- Work task
Would you write out the data below exactly, with every line intact?
Dataset extract section start
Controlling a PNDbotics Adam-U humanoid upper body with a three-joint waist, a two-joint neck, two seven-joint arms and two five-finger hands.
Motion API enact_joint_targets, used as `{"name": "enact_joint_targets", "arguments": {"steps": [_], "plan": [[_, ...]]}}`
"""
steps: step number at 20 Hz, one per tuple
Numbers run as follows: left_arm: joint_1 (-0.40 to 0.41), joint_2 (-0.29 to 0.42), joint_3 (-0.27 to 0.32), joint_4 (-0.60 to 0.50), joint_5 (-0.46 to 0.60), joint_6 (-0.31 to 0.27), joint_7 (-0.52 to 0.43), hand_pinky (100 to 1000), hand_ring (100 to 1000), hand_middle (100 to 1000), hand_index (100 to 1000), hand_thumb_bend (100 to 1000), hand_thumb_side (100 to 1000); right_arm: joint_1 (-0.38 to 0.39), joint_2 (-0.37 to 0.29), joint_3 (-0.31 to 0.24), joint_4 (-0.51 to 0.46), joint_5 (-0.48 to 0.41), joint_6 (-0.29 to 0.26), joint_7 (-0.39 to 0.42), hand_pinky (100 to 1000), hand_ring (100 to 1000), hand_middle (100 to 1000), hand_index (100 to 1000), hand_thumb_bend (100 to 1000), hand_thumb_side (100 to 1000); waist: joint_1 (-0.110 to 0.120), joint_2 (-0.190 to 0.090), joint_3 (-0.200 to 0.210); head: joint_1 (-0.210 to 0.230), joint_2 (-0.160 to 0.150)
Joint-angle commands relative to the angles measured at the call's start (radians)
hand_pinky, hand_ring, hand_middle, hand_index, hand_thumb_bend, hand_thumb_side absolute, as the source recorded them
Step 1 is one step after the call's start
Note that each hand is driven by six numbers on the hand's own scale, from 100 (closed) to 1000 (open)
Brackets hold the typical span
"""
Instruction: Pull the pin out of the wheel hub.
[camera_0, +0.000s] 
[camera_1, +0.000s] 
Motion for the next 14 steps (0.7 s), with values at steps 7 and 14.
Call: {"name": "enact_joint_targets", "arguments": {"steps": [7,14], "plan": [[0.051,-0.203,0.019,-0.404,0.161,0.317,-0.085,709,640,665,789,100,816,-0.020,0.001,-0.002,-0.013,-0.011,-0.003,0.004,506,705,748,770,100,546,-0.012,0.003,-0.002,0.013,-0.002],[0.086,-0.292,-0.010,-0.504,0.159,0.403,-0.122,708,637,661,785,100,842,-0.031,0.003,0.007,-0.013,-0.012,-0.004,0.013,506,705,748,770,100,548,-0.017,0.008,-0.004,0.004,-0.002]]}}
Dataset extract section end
- Answer for this exercise
Controlling a PNDbotics Adam-U humanoid upper body with a three-joint waist, a two-joint neck, two seven-joint arms and two five-finger hands.
Motion API enact_joint_targets, used as `{"name": "enact_joint_targets", "arguments": {"steps": [_], "plan": [[_, ...]]}}`
"""
steps: step number at 20 Hz, one per tuple
Numbers run as follows: left_arm: joint_1 (-0.40 to 0.41), joint_2 (-0.29 to 0.42), joint_3 (-0.27 to 0.32), joint_4 (-0.60 to 0.50), joint_5 (-0.46 to 0.60), joint_6 (-0.31 to 0.27), joint_7 (-0.52 to 0.43), hand_pinky (100 to 1000), hand_ring (100 to 1000), hand_middle (100 to 1000), hand_index (100 to 1000), hand_thumb_bend (100 to 1000), hand_thumb_side (100 to 1000); right_arm: joint_1 (-0.38 to 0.39), joint_2 (-0.37 to 0.29), joint_3 (-0.31 to 0.24), joint_4 (-0.51 to 0.46), joint_5 (-0.48 to 0.41), joint_6 (-0.29 to 0.26), joint_7 (-0.39 to 0.42), hand_pinky (100 to 1000), hand_ring (100 to 1000), hand_middle (100 to 1000), hand_index (100 to 1000), hand_thumb_bend (100 to 1000), hand_thumb_side (100 to 1000); waist: joint_1 (-0.110 to 0.120), joint_2 (-0.190 to 0.090), joint_3 (-0.200 to 0.210); head: joint_1 (-0.210 to 0.230), joint_2 (-0.160 to 0.150)
Joint-angle commands relative to the angles measured at the call's start (radians)
hand_pinky, hand_ring, hand_middle, hand_index, hand_thumb_bend, hand_thumb_side absolute, as the source recorded them
Step 1 is one step after the call's start
Note that each hand is driven by six numbers on the hand's own scale, from 100 (closed) to 1000 (open)
Brackets hold the typical span
"""
Instruction: Pull the pin out of the wheel hub.
[camera_0, +0.000s] 
[camera_1, +0.000s] 
Motion for the next 14 steps (0.7 s), with values at steps 7 and 14.
Call: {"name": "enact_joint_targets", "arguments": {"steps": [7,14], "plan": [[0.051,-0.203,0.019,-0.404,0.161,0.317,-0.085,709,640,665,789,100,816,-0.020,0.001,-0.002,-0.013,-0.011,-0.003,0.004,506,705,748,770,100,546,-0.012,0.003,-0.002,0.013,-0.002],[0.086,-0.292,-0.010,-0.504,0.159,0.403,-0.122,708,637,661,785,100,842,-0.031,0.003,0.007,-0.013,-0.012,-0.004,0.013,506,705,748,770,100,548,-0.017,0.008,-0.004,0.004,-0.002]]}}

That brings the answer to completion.